Mark Frattalone from Miami, Florida and Tony Milasi from
Binghamton, New York are friends who share a secret with a third man
backstage. Mark met the third man in
Miami and: “I mistook him for Tony.”
Tony: “He’s my twin-brother who I didn’t know existed”
The twins were adopted by different
couples at an early age. Roger Brooks
was aware that he had a twin brother somewhere, though Tony had no idea. The two reunited in 1962 and were the subject
of a 1964 profile by Bard Lindeman in the Saturday Evening Post. Lindeman would expand that piece into the
book The Twins Who Found Each Other (Morrow 1969).

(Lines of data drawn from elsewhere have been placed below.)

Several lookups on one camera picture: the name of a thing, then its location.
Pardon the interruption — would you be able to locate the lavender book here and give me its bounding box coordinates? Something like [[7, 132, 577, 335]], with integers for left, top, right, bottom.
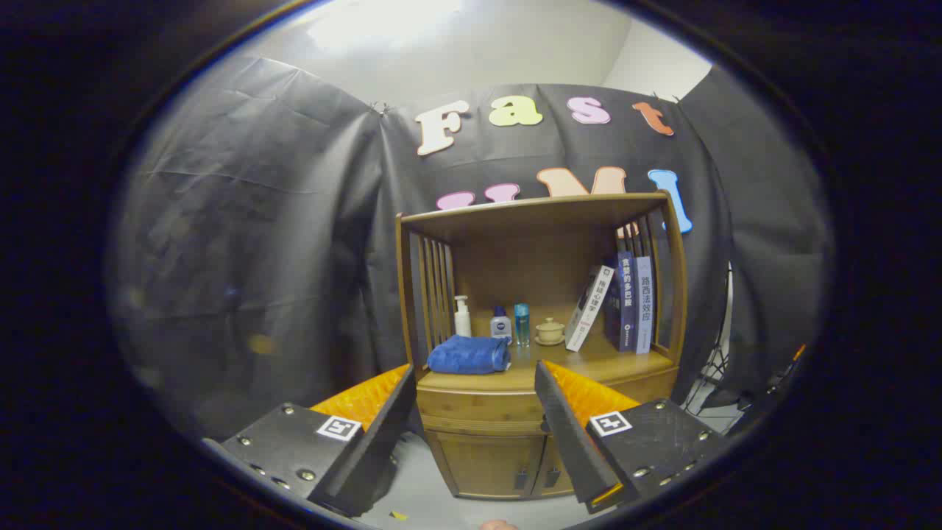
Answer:
[[634, 255, 654, 355]]

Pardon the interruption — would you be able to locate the wooden cabinet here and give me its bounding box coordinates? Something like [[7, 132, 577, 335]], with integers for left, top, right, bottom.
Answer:
[[395, 190, 689, 501]]

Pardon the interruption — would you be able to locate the wooden cabinet door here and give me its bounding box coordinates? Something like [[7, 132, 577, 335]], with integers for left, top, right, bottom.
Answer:
[[427, 431, 549, 500], [531, 436, 578, 498]]

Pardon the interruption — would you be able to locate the white book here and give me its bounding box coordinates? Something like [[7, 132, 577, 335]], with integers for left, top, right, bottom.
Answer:
[[564, 265, 615, 353]]

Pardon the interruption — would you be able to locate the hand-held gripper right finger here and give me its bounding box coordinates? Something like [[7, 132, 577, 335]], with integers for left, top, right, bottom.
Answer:
[[534, 359, 731, 515]]

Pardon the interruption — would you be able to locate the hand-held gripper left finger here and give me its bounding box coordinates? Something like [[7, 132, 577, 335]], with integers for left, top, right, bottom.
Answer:
[[202, 363, 418, 518]]

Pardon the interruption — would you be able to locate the black backdrop cloth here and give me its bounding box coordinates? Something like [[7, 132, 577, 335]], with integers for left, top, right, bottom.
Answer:
[[110, 55, 836, 442]]

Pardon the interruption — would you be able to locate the dark blue book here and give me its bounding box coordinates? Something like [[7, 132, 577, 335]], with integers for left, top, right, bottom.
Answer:
[[605, 250, 637, 353]]

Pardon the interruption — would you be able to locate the wooden countertop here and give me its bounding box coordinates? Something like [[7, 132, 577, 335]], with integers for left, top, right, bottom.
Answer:
[[417, 335, 678, 392]]

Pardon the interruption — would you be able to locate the blue folded towel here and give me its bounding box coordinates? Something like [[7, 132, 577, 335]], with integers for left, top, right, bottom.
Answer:
[[427, 335, 512, 375]]

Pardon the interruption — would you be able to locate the black device with orange tip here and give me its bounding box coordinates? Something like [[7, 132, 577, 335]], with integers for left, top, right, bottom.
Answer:
[[758, 342, 808, 413]]

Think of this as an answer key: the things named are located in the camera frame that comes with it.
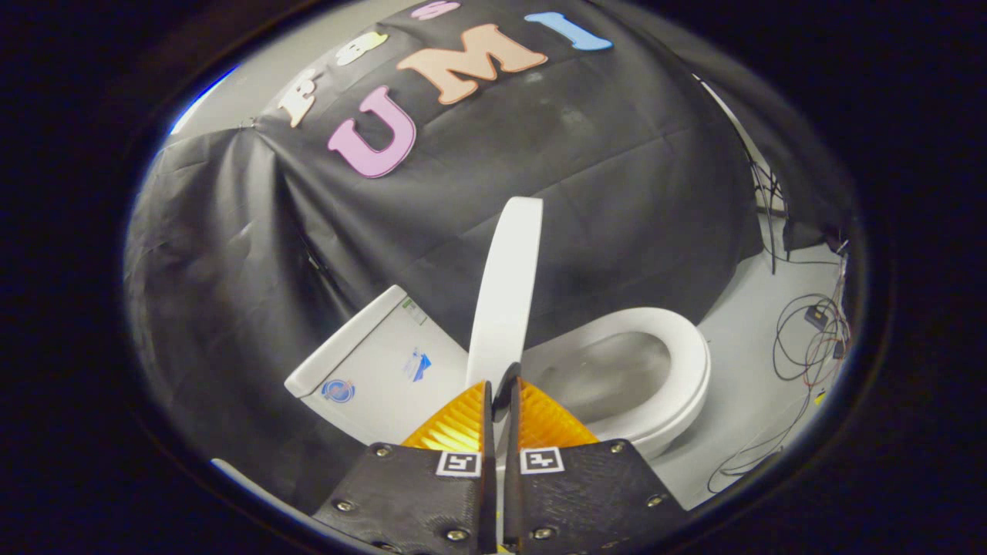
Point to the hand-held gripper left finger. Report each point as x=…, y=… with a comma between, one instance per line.
x=416, y=493

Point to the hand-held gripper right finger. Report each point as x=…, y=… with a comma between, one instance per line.
x=586, y=493

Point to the white toilet lid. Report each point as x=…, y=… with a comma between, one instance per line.
x=505, y=293

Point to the white toilet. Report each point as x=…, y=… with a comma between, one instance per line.
x=378, y=385

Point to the white toilet seat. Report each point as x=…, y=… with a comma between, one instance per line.
x=690, y=362

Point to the small black power adapter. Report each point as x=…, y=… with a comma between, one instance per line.
x=816, y=317

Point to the black backdrop cloth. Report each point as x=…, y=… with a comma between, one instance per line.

Geoffrey Liddiard from London: “We bet 40 cents apiece in the
English Soccer Pool…We won almost one million dollars…It’s tax free”
Liddiard and
two pals received their $886K windfall in March 1965. “The pools” are a popular form of inexpensive
lottery-style gambling in the UK.
Bettors try to predict the outcome of various and multiple football
matches each weekend. Liddiard’s jackpot
was a record at the time, eclipsed many times since.
Special guest Sheila MacRae first
explains how American singers record in different languages by seeing the words
spelled out phonetically. She then shows
the panel what singers from other countries would see if they tried to sing
English lyrics spelled out for them phonetically in their own language, and the
panel tries to identify the classic song.